Here’s a challenging but fascinating article from ETS (Jodi M. Casabianca, Dan McCaffrey, Mathew S. Johnson, Naim Alper, Vladimir Zubenko) about using generative AI to score constructed responses.  Test watchers might enjoy the included “Demonstrative Study Using GPT4 for Scoring” in which 1,581 responses (TOEFL, GRE and Praxis) previously scored by trained human raters and ETS’s e-rater (which scores responses based on features they contain) were submitted to GPT4 for scoring.  GPT4 was provided the response, the question and the rubric.  The scores produced were compared to those provided earlier by e-rater.  In an earlier draft of this post I attempted to summarize the results.  Alas, that is somewhat beyond my meager abilities.  Do check out the article for yourself (beginning on page 20).

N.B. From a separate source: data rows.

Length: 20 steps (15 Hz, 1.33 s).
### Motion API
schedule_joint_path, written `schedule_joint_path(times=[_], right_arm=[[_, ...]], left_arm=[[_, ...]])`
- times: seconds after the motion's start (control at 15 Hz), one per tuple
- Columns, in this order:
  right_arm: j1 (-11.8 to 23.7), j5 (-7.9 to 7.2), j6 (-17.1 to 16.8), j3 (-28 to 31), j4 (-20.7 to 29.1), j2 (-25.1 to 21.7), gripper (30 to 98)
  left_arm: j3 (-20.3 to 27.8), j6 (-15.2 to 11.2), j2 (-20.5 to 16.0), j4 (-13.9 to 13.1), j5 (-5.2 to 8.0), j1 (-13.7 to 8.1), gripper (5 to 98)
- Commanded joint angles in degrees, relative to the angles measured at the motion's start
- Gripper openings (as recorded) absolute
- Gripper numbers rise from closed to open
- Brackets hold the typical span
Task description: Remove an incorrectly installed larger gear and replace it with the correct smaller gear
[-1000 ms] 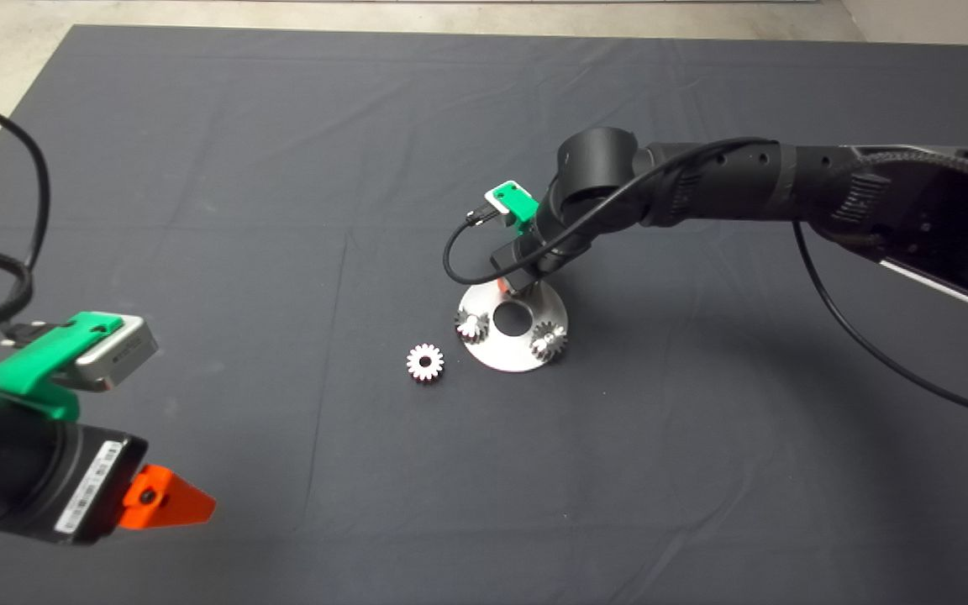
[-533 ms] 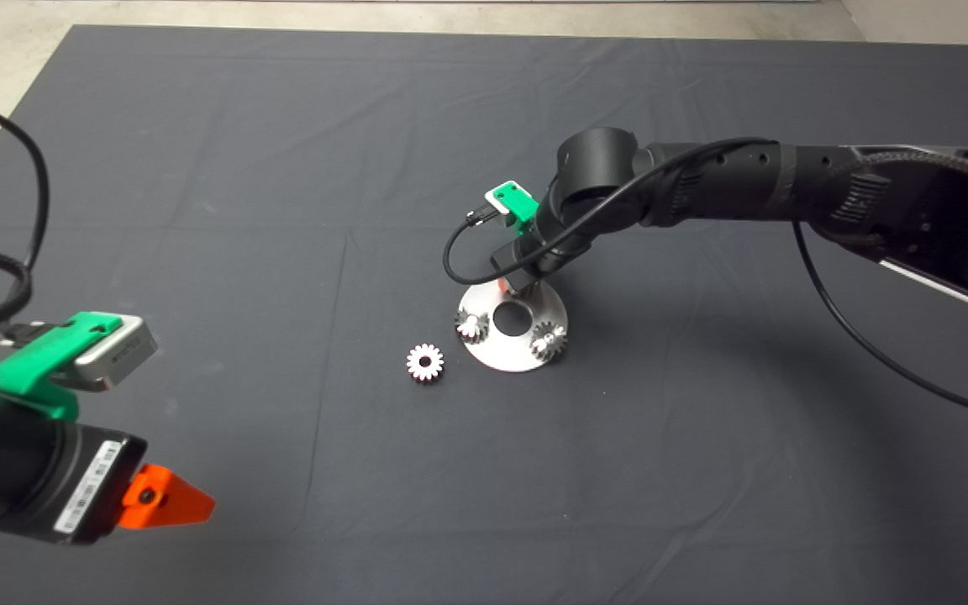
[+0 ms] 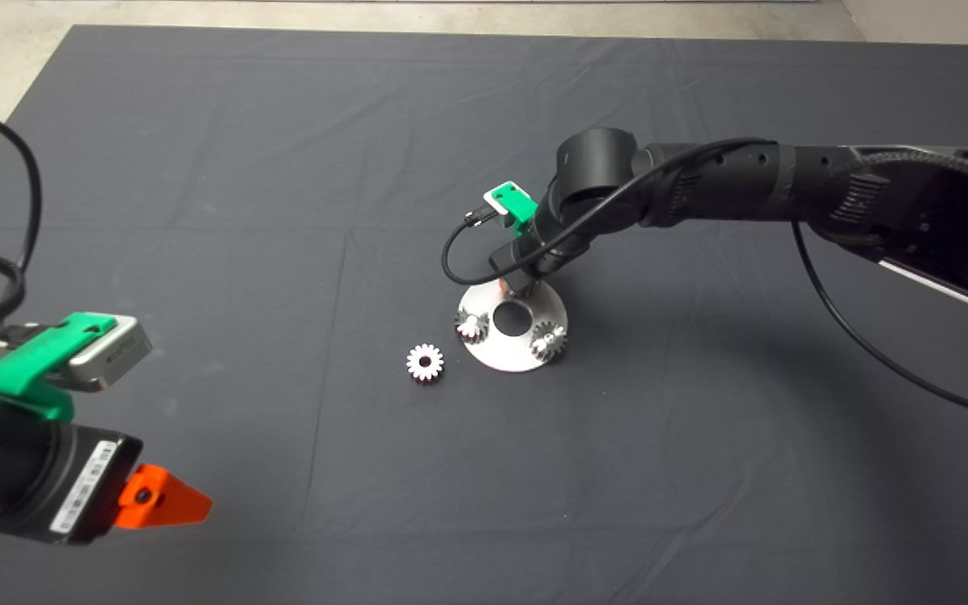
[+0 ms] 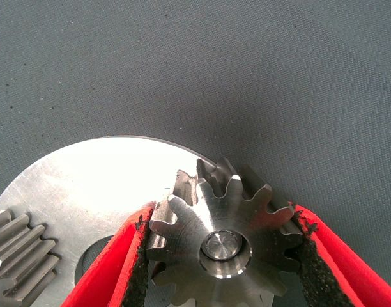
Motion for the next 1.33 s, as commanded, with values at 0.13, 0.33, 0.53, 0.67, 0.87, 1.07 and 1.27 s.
schedule_joint_path(times=[0.13,0.33,0.53,0.67,0.87,1.07,1.27], right_arm=[[1.18,-0.01,0.29,0.21,-1.05,0.13,51.7],[1.2,0.18,0.47,0.19,-1.05,0.21,51.4],[1.27,-0.26,0.38,0.28,-1.13,0.21,50.6],[1.27,-0.26,-0.06,0.89,-1.32,0.21,49.6],[1.45,-0.43,-0.15,1.28,-1.4,0.83,49.6],[1.62,-1.09,-0.11,2.04,-1.32,1.01,48.6],[2.46,-1.49,-0.01,2.13,-1.09,1.01,48.6]], left_arm=[[0.9,-0.05,-0.23,-0.7,0.07,-0.65,98.2],[0.9,-0.05,-0.23,-0.7,0.07,-0.73,98.2],[0.9,-0.05,-0.23,-0.7,0.07,-0.65,98.3],[0.9,-0.13,-0.18,-0.7,0.07,-0.73,98.3],[0.9,-0.13,-0.23,-0.7,0.07,-0.73,98.3],[0.9,-0.13,-0.23,-0.7,0.07,-0.73,98.3],[0.9,-0.08,-0.14,-0.7,0.07,-0.67,98.3]])
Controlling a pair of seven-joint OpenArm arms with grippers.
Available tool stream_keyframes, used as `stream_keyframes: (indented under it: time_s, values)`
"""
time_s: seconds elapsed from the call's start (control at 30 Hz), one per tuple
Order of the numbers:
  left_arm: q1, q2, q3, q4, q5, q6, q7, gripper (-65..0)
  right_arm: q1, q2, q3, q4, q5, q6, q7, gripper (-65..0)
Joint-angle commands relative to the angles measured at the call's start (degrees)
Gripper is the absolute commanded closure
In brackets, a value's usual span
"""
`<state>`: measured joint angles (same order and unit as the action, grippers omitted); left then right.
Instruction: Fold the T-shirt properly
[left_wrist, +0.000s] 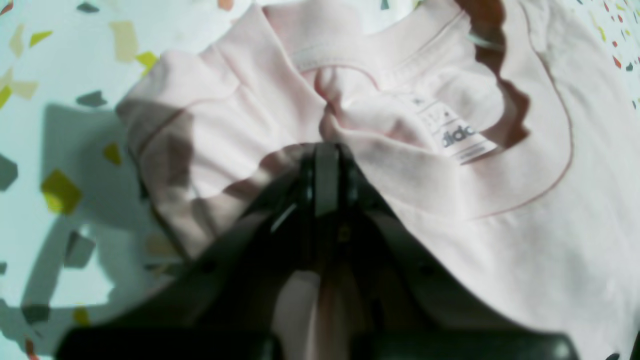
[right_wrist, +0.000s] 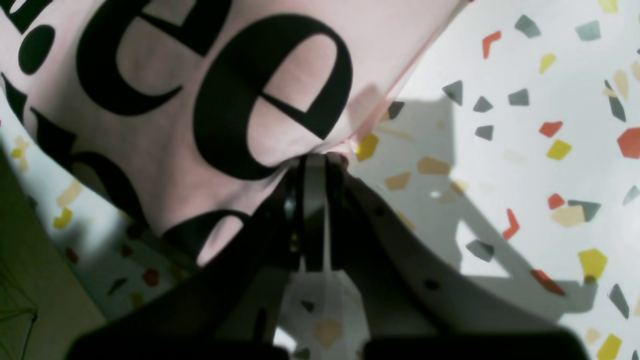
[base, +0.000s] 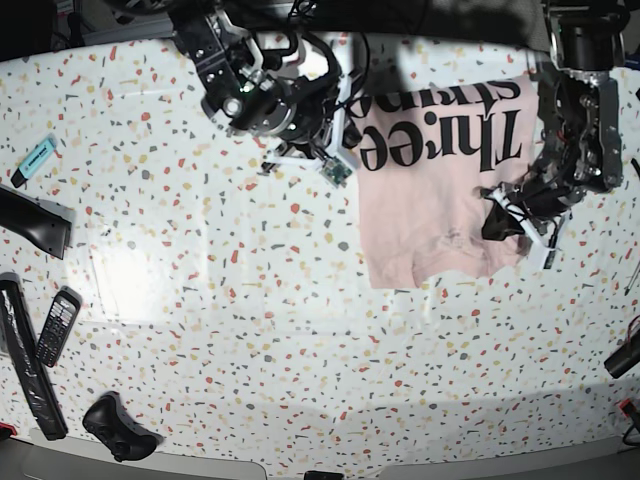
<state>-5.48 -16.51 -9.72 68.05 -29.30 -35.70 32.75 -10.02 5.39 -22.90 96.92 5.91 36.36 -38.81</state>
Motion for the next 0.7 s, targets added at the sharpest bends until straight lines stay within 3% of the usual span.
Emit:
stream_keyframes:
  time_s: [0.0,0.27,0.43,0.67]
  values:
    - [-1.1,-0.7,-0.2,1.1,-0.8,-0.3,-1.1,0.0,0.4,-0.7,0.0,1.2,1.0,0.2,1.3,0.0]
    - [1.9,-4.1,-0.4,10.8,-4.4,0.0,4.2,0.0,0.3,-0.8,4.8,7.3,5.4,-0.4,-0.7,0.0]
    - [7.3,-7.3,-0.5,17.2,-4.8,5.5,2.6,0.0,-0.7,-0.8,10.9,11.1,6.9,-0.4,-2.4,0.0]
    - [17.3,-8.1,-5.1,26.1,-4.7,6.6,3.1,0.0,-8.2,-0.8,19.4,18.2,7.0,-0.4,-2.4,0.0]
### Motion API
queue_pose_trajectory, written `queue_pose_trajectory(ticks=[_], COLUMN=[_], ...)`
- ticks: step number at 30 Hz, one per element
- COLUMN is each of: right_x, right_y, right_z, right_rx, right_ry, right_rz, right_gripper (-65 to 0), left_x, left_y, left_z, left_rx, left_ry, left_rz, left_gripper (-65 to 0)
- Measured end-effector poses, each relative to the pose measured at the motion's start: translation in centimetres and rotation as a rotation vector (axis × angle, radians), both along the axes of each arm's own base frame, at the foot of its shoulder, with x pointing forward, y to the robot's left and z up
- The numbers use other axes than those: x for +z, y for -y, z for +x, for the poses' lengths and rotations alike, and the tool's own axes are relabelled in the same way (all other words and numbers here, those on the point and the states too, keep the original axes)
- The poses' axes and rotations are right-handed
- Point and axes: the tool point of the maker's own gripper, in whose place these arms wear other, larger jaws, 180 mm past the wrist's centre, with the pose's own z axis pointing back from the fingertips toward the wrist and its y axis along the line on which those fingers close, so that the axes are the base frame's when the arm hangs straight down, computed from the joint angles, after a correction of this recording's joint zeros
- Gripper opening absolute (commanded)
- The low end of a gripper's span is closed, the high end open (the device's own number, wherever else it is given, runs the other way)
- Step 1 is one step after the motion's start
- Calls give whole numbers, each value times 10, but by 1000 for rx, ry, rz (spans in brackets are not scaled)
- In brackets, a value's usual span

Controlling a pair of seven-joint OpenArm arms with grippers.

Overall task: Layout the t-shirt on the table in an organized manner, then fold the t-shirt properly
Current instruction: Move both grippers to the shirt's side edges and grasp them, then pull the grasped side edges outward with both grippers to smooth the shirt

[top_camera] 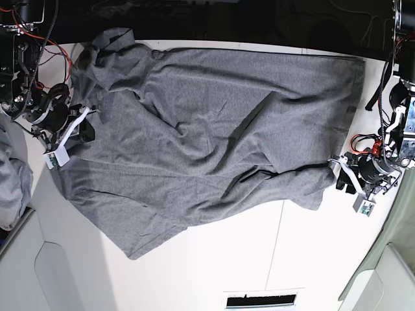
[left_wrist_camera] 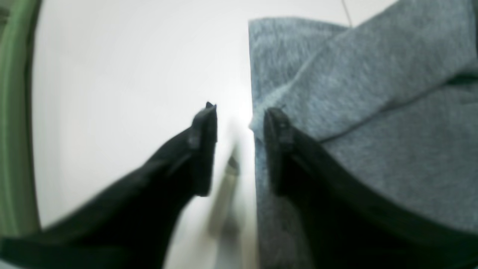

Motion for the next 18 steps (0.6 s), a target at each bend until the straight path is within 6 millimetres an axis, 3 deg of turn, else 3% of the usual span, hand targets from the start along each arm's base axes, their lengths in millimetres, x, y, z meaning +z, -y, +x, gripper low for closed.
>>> queue_pose_trajectory(ticks=[3, 6, 11, 15, 18], right_x=[1, 1, 0, -2, -2], right_y=[-13, -21, -25, -32, -32], right_z=[2, 4, 3, 1, 1], right_rx=[5, 5, 5, 7, 7], right_ry=[6, 11, 7, -4, -3], right_rz=[34, 54, 61, 74, 74], right_gripper=[-563, -560, -560, -560, -560], left_x=[-6, -14, -18, -16, -17], left_y=[-1, 4, 38, 37, 36], left_z=[11, 12, 2, 4, 3], left_rx=[-27, -37, -147, -152, -153], left_ry=[-38, -64, -89, -86, -89], left_rz=[-23, -72, -194, -191, -187], left_gripper=[-330, -330, -330, -339, -391])
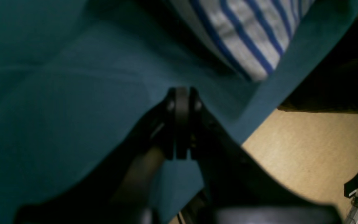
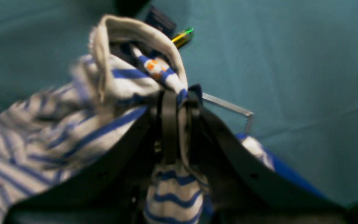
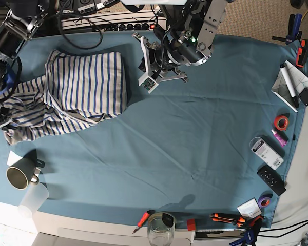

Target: Fold the T-shirt properly

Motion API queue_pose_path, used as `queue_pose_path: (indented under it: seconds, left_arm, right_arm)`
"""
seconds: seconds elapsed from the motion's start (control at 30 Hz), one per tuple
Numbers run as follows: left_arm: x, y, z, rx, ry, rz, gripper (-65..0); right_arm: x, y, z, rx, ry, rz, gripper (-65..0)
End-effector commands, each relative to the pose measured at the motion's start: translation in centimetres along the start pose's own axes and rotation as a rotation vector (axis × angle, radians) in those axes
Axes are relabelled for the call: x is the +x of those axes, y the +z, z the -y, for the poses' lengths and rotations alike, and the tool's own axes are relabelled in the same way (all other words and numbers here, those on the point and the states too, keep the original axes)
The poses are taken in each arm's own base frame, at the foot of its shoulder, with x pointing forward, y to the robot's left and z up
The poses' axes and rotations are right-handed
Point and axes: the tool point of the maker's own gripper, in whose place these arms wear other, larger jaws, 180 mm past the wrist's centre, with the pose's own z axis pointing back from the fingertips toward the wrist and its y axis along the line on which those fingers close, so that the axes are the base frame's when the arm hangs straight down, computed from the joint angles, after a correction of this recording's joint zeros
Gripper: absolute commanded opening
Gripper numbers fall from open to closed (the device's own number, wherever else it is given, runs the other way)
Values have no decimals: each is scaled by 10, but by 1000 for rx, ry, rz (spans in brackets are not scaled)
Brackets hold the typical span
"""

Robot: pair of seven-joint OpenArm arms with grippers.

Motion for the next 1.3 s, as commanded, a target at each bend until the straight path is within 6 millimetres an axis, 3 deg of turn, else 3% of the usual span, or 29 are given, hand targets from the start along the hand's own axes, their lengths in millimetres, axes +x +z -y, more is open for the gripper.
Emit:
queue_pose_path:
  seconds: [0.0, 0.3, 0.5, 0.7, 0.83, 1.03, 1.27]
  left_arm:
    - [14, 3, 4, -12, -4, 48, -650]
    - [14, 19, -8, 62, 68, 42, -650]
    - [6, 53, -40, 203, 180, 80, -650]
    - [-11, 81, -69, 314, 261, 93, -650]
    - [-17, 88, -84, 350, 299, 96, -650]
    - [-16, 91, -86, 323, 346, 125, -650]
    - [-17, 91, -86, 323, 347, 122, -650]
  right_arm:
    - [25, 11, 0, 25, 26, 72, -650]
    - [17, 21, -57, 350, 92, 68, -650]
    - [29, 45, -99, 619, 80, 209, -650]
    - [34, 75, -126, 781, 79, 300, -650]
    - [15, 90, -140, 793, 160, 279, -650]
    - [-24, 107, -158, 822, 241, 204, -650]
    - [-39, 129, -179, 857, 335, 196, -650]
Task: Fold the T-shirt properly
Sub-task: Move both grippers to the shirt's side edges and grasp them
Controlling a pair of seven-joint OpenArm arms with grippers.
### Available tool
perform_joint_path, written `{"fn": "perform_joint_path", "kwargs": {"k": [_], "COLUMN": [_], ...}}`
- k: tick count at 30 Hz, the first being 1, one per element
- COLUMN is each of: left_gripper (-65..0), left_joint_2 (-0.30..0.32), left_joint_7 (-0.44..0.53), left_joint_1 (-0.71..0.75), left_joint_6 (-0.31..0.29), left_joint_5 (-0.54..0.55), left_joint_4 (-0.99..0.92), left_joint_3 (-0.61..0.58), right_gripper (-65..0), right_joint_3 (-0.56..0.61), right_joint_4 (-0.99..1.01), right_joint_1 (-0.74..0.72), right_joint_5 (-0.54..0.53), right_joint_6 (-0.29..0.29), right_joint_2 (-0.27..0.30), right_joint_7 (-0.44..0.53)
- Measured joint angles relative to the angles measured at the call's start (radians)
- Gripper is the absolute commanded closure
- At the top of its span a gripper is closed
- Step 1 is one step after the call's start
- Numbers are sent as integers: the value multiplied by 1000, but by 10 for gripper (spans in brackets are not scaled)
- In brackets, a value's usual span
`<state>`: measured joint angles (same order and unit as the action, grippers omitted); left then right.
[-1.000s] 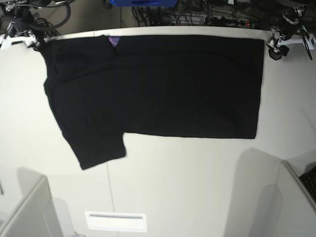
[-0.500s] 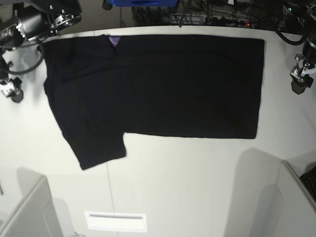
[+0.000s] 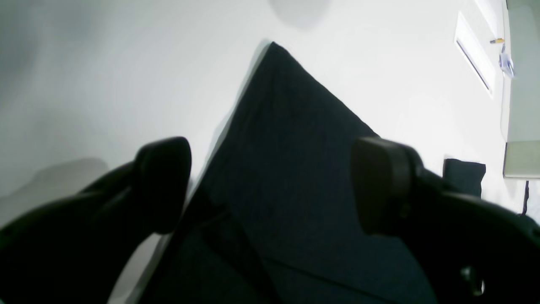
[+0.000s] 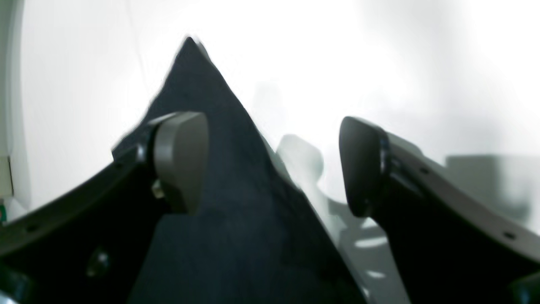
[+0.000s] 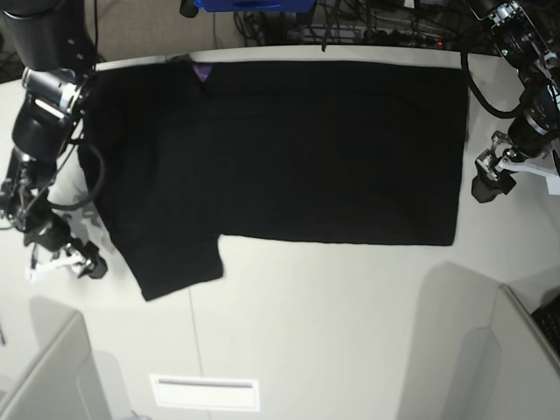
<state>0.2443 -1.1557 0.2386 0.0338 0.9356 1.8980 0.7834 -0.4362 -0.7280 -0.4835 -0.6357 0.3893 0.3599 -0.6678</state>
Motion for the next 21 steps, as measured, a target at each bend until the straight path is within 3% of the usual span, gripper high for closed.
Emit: {"fn": "perform_joint_path", "kwargs": {"k": [9,18,21], "left_gripper": [-569,-569,-569], "left_joint_2": [57,92,106], "left_joint_7": [-2,90,92], "left_joint_1": [-9,-1,-8], "left_joint_6": [0,3,3], "left_joint_5": [5,4,4], "left_joint_4": [-74,-186,-208], "left_joint_3": [-5,0,-2], "right_gripper": [-453,-450,-383], "right_joint_3": [269,292,292], "right_joint_4": [299,303,290], "right_joint_1": [-127,-120,-119], "right_joint_5": [-19,-31,-26], "right_joint_6": [4,23,76], "right_joint_2": [18,23,23], "right_joint_7": [158,133,86]}}
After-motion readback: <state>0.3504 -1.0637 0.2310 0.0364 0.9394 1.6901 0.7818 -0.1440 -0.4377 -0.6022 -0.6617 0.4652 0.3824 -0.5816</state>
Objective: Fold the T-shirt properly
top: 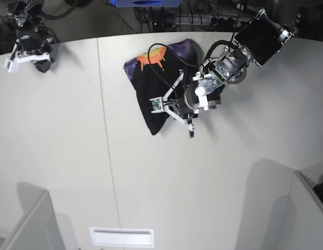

Also mentioned is the possibility of combining a human rater’s score with both of the AI scores, and (more interestingly) the possibility of replacing human raters with GPT4.  But, as is mentioned by the authors, “In this case, the three tests are all high stakes and the evidence is too weak to support the use of these scores in operational score reporting unless they are used in combination with e-rater scores and/or human ratings.”  And furthermore:  “Based on the small sample sizes, the concordance with human ratings was borderline, especially for the TOEFL task. e-rater outperformed GPT4 for the three tests (GRE, TOEFL, Praxis). In these cases, without additional evidence we would retain the e-rater model.”